In the listing below, pick out lines with "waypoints".
Dataset content: Begin
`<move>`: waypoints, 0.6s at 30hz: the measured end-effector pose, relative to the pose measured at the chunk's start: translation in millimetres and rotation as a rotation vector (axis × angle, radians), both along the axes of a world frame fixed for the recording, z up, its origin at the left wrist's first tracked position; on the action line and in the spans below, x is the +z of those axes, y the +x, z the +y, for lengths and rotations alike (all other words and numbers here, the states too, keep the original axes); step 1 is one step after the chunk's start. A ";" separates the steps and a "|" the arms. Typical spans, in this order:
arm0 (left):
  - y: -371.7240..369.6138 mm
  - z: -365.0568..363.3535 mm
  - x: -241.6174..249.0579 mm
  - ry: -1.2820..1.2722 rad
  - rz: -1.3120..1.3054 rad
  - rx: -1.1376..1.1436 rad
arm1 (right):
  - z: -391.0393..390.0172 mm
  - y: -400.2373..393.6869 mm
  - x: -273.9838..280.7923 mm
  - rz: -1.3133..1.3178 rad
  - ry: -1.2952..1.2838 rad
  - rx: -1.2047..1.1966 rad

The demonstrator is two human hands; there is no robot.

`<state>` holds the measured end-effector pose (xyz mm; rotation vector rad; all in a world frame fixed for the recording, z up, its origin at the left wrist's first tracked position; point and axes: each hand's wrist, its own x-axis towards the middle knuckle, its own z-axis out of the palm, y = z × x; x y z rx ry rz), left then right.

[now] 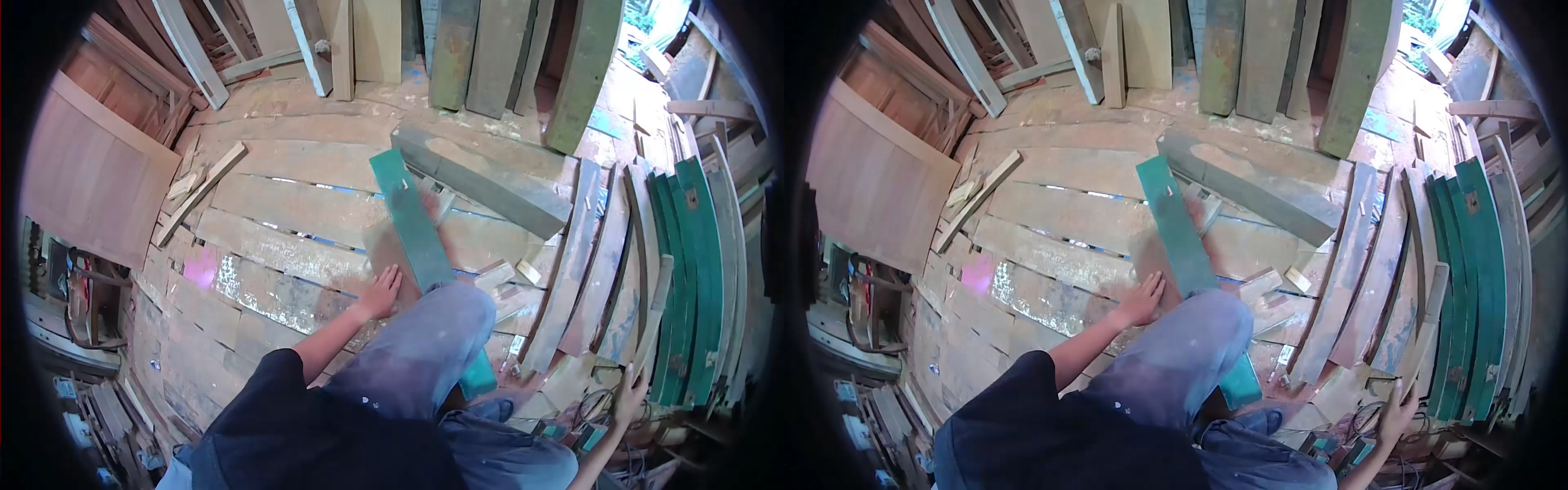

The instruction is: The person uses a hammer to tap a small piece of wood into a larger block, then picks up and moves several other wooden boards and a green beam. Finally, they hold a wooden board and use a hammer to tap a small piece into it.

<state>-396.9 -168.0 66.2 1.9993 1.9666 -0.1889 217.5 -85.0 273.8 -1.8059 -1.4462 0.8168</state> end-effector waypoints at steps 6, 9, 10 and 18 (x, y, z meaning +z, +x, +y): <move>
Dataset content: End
__Your response__.
`<move>`: waypoints, 0.6s at 30hz: the measured end-effector pose, relative to the pose measured at the chunk's start: translation in millimetres and rotation as a rotation vector (axis × angle, radians), both along the axes of a world frame fixed for the recording, z up, its origin at the left wrist's first tracked position; on the action line and in the spans below, x is the +z of those axes, y the +x, z the +y, for lengths and rotations alike (all other words and numbers here, the states too, keep the original axes); step 1 is one step after the chunk's start. A ";" separates the steps and a "|" the arms. Typical spans, in this order:
<state>-396.9 -168.0 66.2 1.9993 1.9666 -0.1889 217.5 -85.0 273.8 -1.8059 -1.4462 0.8168</state> end-effector waypoints at steps 6, 9, 10 and 18 (x, y, z meaning +z, +x, +y): <move>

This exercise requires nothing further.